Half of that (5%) will be directed towards investments in the UK, including shares in private British companies, property, and large infrastructure projects. This is part of the government’s efforts to boost the economy.
The new agreement doubles the size of promises made in a deal set up by the Conservative government in 2023, called the Mansion House compact. The deal, led by then Chancellor Jeremy Hunt, had companies agree to invest 5% of their funds in private assets, without any requirement to keep that money in the UK.
Chancellor Rachel Reeves said, “We are choosing to support British businesses and workers. I welcome this bold move by some of our biggest pension funds, which will unlock billions for major infrastructure, clean energy, and exciting startups.”
However, some pension fund managers are concerned about any government push to make companies invest in British assets. This could lead to lower returns for retirees compared to overseas investments, possibly going against their duty to clients.
The agreement itself doesn’t force UK investments, but there are worries that a pensions bill coming later this year might let the government tell companies how to use their funds.
Zoe Alexander, director of policy at the Pension and Lifetime Savings Association, said the government had “committed to ensure there are enough investable assets for pension schemes.
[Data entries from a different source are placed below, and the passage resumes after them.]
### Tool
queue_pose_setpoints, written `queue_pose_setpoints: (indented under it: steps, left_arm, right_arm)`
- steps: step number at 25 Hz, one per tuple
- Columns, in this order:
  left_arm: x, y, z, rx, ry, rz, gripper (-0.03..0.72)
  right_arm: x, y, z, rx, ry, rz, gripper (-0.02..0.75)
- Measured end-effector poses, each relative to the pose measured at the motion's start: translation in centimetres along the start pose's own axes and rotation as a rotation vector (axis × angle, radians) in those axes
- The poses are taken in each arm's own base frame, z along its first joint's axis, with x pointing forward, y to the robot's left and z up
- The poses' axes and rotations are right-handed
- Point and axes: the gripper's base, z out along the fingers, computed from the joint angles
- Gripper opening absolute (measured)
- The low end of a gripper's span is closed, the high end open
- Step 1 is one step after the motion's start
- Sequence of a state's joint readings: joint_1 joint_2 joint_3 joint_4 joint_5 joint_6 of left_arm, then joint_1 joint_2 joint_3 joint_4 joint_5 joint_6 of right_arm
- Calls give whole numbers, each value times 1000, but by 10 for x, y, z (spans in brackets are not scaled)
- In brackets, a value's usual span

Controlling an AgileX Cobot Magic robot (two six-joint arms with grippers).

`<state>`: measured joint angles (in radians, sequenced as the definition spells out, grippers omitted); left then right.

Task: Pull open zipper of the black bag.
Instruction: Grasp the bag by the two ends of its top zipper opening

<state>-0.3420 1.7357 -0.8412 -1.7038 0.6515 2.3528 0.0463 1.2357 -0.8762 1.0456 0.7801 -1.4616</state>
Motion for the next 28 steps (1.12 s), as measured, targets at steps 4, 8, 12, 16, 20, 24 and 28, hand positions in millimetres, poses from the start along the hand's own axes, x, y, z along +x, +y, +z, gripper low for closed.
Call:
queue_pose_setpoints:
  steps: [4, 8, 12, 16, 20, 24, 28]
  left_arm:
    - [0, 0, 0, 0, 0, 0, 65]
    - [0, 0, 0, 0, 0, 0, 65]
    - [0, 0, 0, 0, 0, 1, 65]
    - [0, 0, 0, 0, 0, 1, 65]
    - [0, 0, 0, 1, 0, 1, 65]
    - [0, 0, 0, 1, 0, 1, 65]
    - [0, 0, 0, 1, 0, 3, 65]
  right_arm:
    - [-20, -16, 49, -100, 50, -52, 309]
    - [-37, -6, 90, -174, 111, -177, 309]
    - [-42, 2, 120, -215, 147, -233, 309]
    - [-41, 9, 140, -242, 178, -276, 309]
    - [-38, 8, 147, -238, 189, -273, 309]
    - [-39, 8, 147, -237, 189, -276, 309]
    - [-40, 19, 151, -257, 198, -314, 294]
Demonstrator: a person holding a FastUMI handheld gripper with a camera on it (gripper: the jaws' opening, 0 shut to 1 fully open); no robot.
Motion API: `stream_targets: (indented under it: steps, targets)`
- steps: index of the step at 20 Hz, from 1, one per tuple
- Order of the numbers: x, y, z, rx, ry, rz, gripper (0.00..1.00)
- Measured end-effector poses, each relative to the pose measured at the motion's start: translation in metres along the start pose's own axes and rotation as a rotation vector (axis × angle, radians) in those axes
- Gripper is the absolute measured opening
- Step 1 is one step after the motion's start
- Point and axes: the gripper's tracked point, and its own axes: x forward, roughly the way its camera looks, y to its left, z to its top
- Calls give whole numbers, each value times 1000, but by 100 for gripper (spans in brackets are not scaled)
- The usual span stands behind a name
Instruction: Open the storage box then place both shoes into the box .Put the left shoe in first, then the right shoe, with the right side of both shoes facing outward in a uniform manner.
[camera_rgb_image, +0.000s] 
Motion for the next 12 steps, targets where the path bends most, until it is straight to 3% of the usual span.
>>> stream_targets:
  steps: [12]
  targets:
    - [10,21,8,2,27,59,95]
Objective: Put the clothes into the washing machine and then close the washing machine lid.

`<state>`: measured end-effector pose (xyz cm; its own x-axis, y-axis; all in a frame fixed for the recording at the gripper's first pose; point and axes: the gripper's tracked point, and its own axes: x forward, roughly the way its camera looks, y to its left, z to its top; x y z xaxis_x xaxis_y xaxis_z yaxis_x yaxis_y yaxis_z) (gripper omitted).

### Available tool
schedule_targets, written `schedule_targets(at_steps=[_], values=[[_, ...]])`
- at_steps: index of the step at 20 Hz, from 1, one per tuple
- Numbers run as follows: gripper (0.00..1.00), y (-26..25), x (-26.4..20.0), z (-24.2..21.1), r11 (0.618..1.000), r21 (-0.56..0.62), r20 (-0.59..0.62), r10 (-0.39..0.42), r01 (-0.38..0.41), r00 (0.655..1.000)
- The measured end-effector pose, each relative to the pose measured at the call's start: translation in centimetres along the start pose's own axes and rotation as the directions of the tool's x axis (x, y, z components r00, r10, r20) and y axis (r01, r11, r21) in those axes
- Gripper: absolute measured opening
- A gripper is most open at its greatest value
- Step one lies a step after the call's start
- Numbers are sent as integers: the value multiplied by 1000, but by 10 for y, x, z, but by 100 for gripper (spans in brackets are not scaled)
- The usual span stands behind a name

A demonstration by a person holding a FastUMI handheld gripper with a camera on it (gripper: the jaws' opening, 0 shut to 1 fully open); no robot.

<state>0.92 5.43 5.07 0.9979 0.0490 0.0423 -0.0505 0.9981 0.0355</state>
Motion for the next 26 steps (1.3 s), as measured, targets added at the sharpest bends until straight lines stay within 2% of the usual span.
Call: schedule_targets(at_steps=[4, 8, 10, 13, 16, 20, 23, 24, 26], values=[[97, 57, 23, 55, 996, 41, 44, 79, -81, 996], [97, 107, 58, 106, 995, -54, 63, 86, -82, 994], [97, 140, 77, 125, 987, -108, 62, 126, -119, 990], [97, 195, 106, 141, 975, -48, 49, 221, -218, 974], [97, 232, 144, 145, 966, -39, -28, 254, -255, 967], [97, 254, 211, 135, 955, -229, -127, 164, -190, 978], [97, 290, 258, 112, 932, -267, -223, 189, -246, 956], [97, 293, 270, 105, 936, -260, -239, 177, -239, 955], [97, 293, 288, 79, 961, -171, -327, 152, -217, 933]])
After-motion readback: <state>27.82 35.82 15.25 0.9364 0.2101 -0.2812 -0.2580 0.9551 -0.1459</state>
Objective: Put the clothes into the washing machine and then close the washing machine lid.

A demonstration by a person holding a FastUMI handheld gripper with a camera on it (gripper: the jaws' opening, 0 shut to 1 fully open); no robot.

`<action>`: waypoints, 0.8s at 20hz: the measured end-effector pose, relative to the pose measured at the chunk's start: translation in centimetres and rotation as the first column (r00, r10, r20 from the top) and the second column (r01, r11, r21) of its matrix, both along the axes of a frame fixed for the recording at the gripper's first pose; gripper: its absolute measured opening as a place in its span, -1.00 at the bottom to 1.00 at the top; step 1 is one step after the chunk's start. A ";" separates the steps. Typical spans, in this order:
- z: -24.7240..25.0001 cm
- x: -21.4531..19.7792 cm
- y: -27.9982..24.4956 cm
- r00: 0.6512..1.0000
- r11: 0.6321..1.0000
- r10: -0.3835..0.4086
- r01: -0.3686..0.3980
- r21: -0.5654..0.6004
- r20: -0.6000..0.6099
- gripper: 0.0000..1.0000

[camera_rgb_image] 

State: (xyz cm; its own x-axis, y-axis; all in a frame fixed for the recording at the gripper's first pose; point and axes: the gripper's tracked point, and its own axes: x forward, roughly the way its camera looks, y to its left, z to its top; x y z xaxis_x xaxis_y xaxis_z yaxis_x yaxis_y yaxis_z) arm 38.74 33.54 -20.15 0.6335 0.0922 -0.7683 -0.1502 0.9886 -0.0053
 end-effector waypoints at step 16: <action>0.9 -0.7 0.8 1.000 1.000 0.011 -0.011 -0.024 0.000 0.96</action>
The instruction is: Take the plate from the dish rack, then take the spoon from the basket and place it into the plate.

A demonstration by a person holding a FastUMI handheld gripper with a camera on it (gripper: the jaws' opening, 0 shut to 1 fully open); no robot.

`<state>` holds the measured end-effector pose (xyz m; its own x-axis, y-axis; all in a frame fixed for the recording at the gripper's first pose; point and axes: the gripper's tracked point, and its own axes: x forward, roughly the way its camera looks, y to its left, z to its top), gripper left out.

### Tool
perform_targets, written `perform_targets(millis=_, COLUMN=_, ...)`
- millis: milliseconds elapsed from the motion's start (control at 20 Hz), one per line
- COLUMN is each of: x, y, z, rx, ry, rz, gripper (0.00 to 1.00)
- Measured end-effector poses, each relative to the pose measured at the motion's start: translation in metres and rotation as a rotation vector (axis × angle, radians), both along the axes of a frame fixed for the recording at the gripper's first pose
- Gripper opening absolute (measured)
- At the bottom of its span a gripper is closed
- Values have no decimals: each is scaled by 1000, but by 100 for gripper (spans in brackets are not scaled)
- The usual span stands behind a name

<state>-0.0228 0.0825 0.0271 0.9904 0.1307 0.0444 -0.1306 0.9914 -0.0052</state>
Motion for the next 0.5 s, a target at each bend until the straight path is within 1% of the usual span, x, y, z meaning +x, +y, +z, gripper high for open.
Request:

If everyone plays their part, there is great potential to boost returns for savers and provide important funding for growing areas.”
The voluntary agreement applies to pension plans that don’t guarantee set retirement income, which are the default for most UK workers.
The 17 companies that signed the agreement, including Aegon UK, Aon, M\&G, and Mercer, manage a combined total of £252 billion in funds, meaning they are expected to invest about £12.6 billion in UK assets.
The government believes these funds will grow by 17% per year, and even more if the government pushes for pension schemes to be combined into large “megafunds” like those in Canada and Australia.
By 2030, the Treasury expects these funds to be worth £740 billion, with around £50 billion available for private investments. Of that, about £25 billion would be used for UK projects and startups.
Many pension providers already invest in private assets, including in the UK. This means there may not be a big increase in money coming from individual pension providers.
The Mansion House agreement comes as the government tries to address concerns about the lack of investment in the UK. However, the Treasury is facing pressure from different groups, with some asking for changes that could also increase ownership of companies listed on the stock exchange.
London has missed out on many major listings in recent years, such as the UK chip designer Arm, which chose to list on Wall Street in August 2023. Other companies, like the buy-now, pay-later company Klarna, and companies like Flutter (owner of Paddy Power) and Tui, moved their main listings from London to places like New York and Frankfurt.
However, metals investment company Cobalt Holdings broke this trend on Monday by announcing plans to list in London in June, giving a rare boost to the UK stock exchange. Cobalt aims to raise about $230 million (£174 million), with commodities trader Glencore set to take a 10% stake.
The government is also expected to launch a consultation soon on possible changes to the Isa market to encourage more investment in British stocks through tax-free accounts.